Beating the Odds

Marriage these days is just something you do.  Over 50% of them end in divorce.

Not something you cherish after saying your “I do’s.”

A Kardashian said forever…for about 20 days.

I see billboards all the time for “Quick and Easy Divorce in 30 minutes.”

Considering most brides take over 6 months to plan a wedding…it’s a sad, sad thing that you can end a marriage in less time than a “Jersey Shore” episode.

Marriage is taken too lightly.  It’s not treasured, taken care of, or loved enough.

People forget that marriage is a lot of work.  It’s not a fairy tale, not a romance novel, not a sitcom that ends happily everyday.

I love being married.  I really do.  I love knowing that Craig and I have committed our lives to each other.  It’s kind of amazing that he chose me over every other woman out there.

I also know that we are extremely blessed to have a marriage that has lasted over 7 years.  But it’s been a lot of work.  A lot of choosing to stay…always remembering that we both have a choice – every day – to stay put and build our life together.

So, when I think about how hard it’s been – and rewarding – being married for a little over 7 years has been – I am in awe that today we celebrating my parent’s 40 year wedding anniversary.

Today, in front of family and friends from all over the world, my parents will say their vows once again to one another.  They’ll vow to love, honor and cherish each other.  They’ll promise to keep each other close through sickness and in health. They’ll once again commit to making it work through richer or poorer.

Their marriage hasn’t been perfect.  As a family, we’ve seen so many hardships.  Immigrating to the United States, creating the American dream for my sisters and I.

They sacrificed so much for our family.  Gave so much of themselves to keep our home, give everything they could to my sisters and I…

And no one knows – but my Mom and Dad – how tough it must have really been all those years we struggled.  How the strain of finances, their rebellious children, the distance when they lived apart, the multiple jobs they each had to take to give their children all they could ever want or need…how all of it affected them as husband and wife.

So, today, when my family – Craig, Iz, Evan and I – walk down the aisle as a family – and watch my sisters and their families make that same march to the altar – I will be choked up and speechless.  Because today, I will get to see my parent’s renew their vows…reaffirm their commitment to each other…the vow that started their legacy in us and in their grandchildren.

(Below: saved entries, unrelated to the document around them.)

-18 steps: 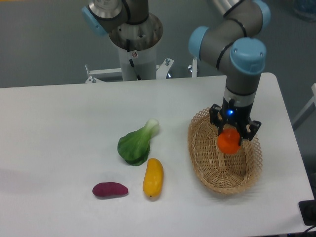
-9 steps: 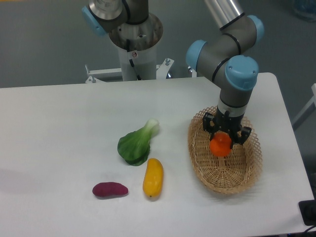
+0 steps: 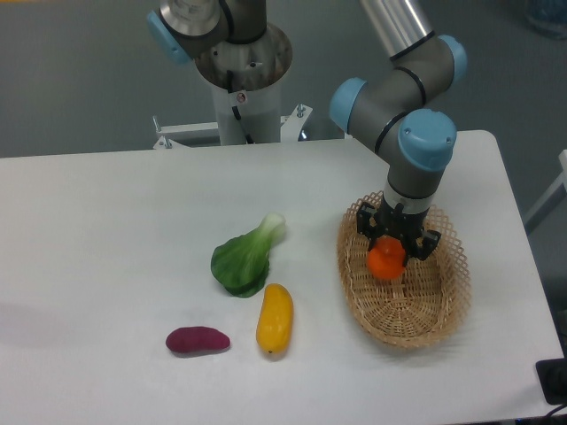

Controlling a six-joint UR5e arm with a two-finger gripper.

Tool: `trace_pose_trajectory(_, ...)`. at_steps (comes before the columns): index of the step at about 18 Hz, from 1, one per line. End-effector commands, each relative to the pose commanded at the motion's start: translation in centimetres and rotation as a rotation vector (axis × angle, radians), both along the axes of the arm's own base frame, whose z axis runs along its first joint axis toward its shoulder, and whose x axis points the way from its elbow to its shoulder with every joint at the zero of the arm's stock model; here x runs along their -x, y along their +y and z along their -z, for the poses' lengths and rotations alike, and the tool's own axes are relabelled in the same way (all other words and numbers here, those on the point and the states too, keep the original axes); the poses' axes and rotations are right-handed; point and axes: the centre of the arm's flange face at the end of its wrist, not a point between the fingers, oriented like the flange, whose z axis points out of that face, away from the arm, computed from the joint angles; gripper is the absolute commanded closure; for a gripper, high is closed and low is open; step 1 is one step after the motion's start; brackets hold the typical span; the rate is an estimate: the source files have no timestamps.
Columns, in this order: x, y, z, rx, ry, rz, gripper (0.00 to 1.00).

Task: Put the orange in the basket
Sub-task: 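Carry the held orange over the basket center and lower it, then open the gripper to release the orange into the basket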

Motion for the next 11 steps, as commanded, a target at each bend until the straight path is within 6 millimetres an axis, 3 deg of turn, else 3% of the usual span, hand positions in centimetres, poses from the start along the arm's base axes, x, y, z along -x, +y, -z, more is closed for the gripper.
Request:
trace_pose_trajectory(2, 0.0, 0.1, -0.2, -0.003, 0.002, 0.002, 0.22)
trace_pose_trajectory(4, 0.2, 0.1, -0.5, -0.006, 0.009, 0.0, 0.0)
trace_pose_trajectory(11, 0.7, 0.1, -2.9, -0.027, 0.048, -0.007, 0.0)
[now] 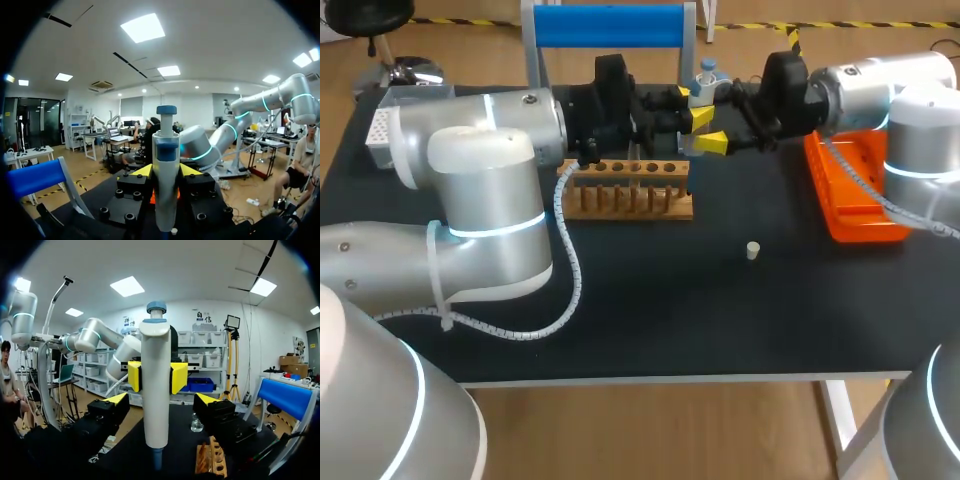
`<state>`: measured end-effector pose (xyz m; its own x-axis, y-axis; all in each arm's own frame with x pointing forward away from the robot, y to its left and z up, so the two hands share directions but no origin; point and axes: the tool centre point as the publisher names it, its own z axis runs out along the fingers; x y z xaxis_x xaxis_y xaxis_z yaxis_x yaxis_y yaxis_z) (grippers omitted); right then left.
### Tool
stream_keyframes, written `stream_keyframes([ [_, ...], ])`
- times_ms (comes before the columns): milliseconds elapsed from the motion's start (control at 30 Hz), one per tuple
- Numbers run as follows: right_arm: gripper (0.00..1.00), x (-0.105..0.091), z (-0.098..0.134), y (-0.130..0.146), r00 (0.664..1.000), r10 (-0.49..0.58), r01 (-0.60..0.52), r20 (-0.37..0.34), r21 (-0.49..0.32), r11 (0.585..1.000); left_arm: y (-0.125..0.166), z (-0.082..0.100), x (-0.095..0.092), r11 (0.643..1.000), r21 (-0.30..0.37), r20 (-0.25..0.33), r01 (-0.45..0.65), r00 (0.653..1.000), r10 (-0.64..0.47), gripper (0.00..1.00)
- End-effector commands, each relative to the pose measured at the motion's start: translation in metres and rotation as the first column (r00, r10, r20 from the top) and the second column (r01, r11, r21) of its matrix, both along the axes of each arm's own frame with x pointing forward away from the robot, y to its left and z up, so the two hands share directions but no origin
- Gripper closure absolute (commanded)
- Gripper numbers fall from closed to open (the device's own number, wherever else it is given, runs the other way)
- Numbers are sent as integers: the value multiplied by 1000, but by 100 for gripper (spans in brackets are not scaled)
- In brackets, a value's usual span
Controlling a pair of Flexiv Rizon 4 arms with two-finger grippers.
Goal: Invert the test tube, pick up the pipette, mount the tip to pipette, aspirate from beaker and dispense into the tube, eject the tip, return the pipette, and cap with the stopper.
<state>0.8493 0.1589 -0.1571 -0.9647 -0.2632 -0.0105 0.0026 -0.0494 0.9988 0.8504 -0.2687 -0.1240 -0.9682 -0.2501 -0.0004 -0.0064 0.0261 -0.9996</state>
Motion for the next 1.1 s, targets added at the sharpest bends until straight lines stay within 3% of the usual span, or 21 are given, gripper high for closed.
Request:
stream_keyframes([
  [33,0,0,1,-12,1000,-2,2,-2,4,1000,0,1,0,1000,2,-1,1,1000,-1,100],
  [300,0,6,2,-36,999,-36,36,-3,21,999,0,1,0,1000,2,-1,1,1000,-1,100],
  [500,0,25,2,-54,995,-101,101,-5,26,995,0,1,0,1000,2,-1,1,1000,-1,100],
  [633,0,46,1,-59,989,-145,145,6,5,989,0,1,0,1000,2,-1,1,1000,-1,100],
  [833,0,92,12,-57,976,-216,216,27,-10,976,0,1,0,1000,2,-1,1,1000,-1,100],
  [1100,0,137,25,-33,964,-262,263,43,-39,964,0,1,0,1000,2,-1,1,1000,-1,100],
])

Today…I get to watch them say their “I do’s” as I sit with my husband and my children and hold them close to my heart.  Today…I feel a gratitude unlike any other to them – for fighting for their marriage, fighting for each other, fighting for their family – beating all the odds.

Happy Anniversary, Mom and Dad.  We love you.

 

Comments

  1. Judi Holmes says:

    Hi Czarina
    I was so sorry that we were not there for your parents reaffirmation of vows. Your family is close to my heart. It did not take long for me to realize how special your family is. I am always amazed as I look at your family history, where you are now, and where you are going. I know you have all worked very hard on being a strong family and you are a pillar of strength for one another. Thank you for Accidental Purpose. I can only imagine how much you and Craig have gone through together. You were blessed with Iz and Evan. Evan is so fortunate to have been given to such loving parents. Keeping you close in thoughts and prayer.